Government minister of Mauritius

The Minister of Defence, Home Affairs and External Communications is a position in the Cabinet of Mauritius which heads the Ministry of Defence, Home Affairs and External Communications. Usually held by the prime minister, all of its holders since its inception have been prime ministers at the same time.

Accordingly, the current holder is the incumbent prime minister, Navin Ramgoolam, having held the office since November 2024.

==History==
Following the independence of Mauritius in 1968, Sir Seewoosagur Ramgoolam became prime minister, after previously being known as premier. Under his terms, Ramgoolam held the portfolio of defence and internal security. He also invariably at times in his premiership also held other portfolios whilst being prime minister.

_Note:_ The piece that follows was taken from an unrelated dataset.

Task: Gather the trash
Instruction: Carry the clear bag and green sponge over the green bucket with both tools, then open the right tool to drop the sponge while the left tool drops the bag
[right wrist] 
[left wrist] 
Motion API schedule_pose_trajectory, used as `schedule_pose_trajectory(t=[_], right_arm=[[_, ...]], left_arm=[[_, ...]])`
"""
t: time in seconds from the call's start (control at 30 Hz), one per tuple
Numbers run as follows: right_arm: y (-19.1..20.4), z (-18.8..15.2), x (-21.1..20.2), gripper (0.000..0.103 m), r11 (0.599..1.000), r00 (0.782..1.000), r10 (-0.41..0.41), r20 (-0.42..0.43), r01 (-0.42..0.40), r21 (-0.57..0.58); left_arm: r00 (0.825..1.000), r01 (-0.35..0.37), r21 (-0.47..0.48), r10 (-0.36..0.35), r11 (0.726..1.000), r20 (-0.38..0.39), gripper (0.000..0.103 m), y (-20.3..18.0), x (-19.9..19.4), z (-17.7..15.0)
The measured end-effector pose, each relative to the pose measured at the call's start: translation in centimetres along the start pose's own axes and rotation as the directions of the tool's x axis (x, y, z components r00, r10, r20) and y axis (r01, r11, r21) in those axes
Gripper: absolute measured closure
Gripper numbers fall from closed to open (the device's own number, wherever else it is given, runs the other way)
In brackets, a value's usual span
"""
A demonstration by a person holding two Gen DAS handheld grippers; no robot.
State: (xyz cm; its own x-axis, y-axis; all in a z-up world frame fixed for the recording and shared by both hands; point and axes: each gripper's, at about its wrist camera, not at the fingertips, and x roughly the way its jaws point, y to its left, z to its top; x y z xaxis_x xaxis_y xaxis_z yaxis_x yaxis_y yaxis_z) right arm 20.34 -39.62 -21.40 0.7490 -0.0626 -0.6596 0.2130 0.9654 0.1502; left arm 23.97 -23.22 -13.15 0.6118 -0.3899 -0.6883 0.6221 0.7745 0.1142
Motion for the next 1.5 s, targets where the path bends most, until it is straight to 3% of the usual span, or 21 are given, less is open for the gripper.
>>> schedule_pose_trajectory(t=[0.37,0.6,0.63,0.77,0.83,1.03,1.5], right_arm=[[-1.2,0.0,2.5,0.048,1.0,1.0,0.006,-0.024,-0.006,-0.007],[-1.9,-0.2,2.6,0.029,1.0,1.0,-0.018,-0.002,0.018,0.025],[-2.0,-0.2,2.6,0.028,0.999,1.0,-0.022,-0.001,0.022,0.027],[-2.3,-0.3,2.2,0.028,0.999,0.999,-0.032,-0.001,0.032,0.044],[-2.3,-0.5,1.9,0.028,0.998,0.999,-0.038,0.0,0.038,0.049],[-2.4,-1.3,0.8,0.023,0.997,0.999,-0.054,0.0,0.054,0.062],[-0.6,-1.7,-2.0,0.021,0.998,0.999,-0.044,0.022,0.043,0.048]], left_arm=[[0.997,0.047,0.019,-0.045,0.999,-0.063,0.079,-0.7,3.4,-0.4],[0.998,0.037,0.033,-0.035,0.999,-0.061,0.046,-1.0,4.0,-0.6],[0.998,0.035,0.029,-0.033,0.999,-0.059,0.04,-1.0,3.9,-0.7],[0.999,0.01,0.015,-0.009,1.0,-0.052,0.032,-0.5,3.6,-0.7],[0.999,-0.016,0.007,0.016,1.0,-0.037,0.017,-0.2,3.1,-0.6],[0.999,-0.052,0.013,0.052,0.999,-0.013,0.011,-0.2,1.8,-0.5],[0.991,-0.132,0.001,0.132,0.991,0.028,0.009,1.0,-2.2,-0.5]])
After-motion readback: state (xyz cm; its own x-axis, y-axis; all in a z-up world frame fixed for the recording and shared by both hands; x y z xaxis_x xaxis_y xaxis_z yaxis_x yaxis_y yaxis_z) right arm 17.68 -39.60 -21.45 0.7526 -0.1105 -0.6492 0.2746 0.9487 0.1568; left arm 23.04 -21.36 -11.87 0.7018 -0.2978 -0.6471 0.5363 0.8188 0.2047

His successor, Anerood Jugnauth, also kept the two portfolios together albeit with other portfolios combined with it (Reform Institutions and Interior).

The portfolio of Home Affairs did not start to receive its current name until 1996, when it was previously known as Internal Security from its inception in 1968. Following a reshuffle in November 1996, Navin Ramgoolam became minister of Defence and Home Affairs with the title of Internal Security being retired thereafter. Successive premiers after him, the elder Jugnauth and Paul Bérenger, kept the portfolios as it was.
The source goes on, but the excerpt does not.